=== EXERCISE DIRECTIONS ===
Filter the data below, keeping only lines that contain "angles".

Stored items from a collection:
· · ·

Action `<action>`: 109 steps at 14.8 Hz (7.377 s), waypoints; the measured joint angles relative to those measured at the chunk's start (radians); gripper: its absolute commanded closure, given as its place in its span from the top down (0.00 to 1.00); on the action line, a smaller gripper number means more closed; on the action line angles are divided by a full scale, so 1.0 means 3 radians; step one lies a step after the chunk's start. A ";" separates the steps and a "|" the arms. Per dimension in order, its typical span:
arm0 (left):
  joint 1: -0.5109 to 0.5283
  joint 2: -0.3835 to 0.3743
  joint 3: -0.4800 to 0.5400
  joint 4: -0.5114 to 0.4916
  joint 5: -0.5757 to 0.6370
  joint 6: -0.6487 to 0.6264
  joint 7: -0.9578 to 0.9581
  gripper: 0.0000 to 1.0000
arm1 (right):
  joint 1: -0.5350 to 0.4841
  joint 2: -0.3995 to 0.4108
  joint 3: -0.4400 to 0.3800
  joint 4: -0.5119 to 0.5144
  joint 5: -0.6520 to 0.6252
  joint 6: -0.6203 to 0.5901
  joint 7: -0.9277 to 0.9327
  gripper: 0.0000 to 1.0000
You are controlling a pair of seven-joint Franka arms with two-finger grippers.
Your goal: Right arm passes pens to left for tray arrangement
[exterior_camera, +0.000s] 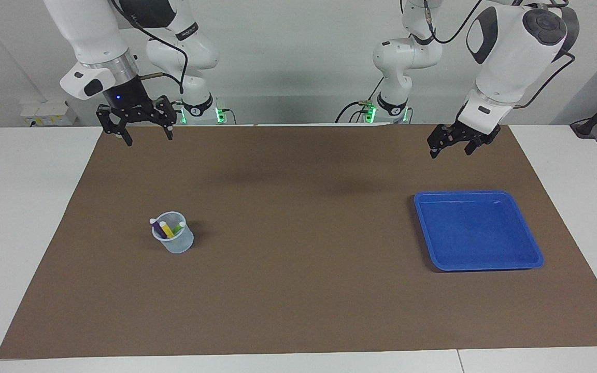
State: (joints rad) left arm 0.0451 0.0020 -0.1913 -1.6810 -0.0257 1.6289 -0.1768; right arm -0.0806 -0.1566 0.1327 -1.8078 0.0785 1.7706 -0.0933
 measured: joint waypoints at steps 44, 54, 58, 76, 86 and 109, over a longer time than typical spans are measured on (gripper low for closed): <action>-0.0569 -0.0055 -0.0077 -0.0313 -0.0730 0.0919 -0.2853 1.00 | -0.0052 -0.0139 -0.0038 -0.0291 -0.0006 -0.0405 -0.0010 1.00; -0.0995 -0.0110 -0.0083 -0.0599 -0.0812 0.1652 -0.4776 1.00 | -0.0136 0.0040 -0.0039 -0.0689 -0.0009 0.0591 -0.0625 1.00; -0.1020 -0.0143 -0.0082 -0.0739 -0.0813 0.1831 -0.5270 1.00 | -0.0205 0.0285 -0.0041 -0.0693 -0.0010 0.0884 -0.1091 1.00; -0.1258 -0.0137 -0.0077 -0.0937 -0.0815 0.2228 -0.5646 1.00 | -0.0175 0.0927 -0.0018 -0.0691 -0.0469 0.1624 -0.2578 0.85; -0.1255 -0.0137 -0.0055 -0.0951 -0.0815 0.2228 -0.5645 1.00 | -0.0172 0.1020 -0.0015 -0.0597 -0.0525 0.1643 -0.2620 0.61; -0.1226 -0.0137 -0.0022 -0.0953 -0.0815 0.2229 -0.5644 1.00 | -0.0132 0.1159 -0.0010 -0.0475 -0.0530 0.1703 -0.2621 0.11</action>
State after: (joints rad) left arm -0.3226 -0.0390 -0.1979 -1.9668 -0.2704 2.2976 -1.8700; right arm -0.1201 0.1910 0.1296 -1.9503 -0.0805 2.2815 -0.8794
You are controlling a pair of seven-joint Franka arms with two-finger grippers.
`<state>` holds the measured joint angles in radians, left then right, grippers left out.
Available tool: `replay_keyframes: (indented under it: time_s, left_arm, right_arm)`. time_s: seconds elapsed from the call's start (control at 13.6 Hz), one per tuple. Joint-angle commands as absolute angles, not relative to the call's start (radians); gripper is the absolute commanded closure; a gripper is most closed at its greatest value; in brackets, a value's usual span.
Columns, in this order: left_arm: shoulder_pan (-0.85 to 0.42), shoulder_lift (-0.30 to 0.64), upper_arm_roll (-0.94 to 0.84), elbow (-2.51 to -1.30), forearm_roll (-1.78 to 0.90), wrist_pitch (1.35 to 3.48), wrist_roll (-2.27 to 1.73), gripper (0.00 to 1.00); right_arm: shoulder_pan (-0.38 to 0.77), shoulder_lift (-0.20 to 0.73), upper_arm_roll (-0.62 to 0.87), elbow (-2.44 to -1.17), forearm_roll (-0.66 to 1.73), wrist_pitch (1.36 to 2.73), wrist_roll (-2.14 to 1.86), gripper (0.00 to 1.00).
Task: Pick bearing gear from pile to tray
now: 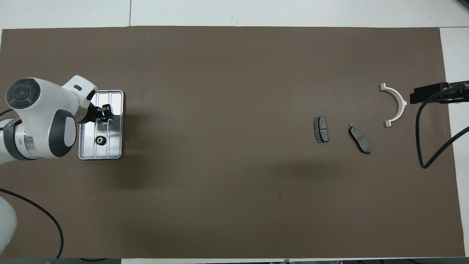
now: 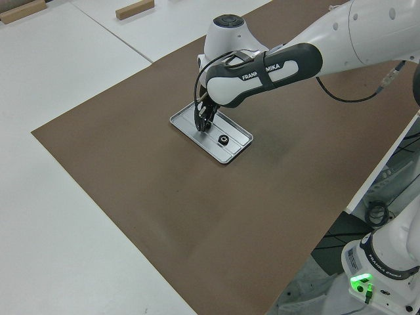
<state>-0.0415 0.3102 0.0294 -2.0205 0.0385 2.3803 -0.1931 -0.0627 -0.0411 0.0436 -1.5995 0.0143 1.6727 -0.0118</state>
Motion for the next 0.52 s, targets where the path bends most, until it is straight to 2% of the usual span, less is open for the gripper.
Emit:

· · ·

=== OUTPUT OF THE EXERCISE ===
Action `<action>`: 109 steps at 14.8 Hz (7.377 s), waypoints; the measured joint angles relative to those measured at the chunk's start (radians); gripper: its absolute commanded closure, given as its place in its span from the top down (0.00 to 1.00); on the action line, a smaller gripper number means more closed; on the action line angles are divided by a full scale, so 1.0 means 3 radians; step one lies a step after the chunk's start. A ";" separates the steps and a "|" the arms. Per dimension in order, its typical span:
`<state>` holds the measured joint angles in radians, left then right, grippers left out.
Available tool: `replay_keyframes: (indented under it: time_s, left_arm, right_arm)`. time_s: seconds elapsed from the call's start (control at 13.6 Hz), one per tuple. Joint-angle commands as absolute angles, not relative to the call's start (radians); gripper is the absolute commanded closure; a gripper is most closed at its greatest value; in brackets, a value's usual span.

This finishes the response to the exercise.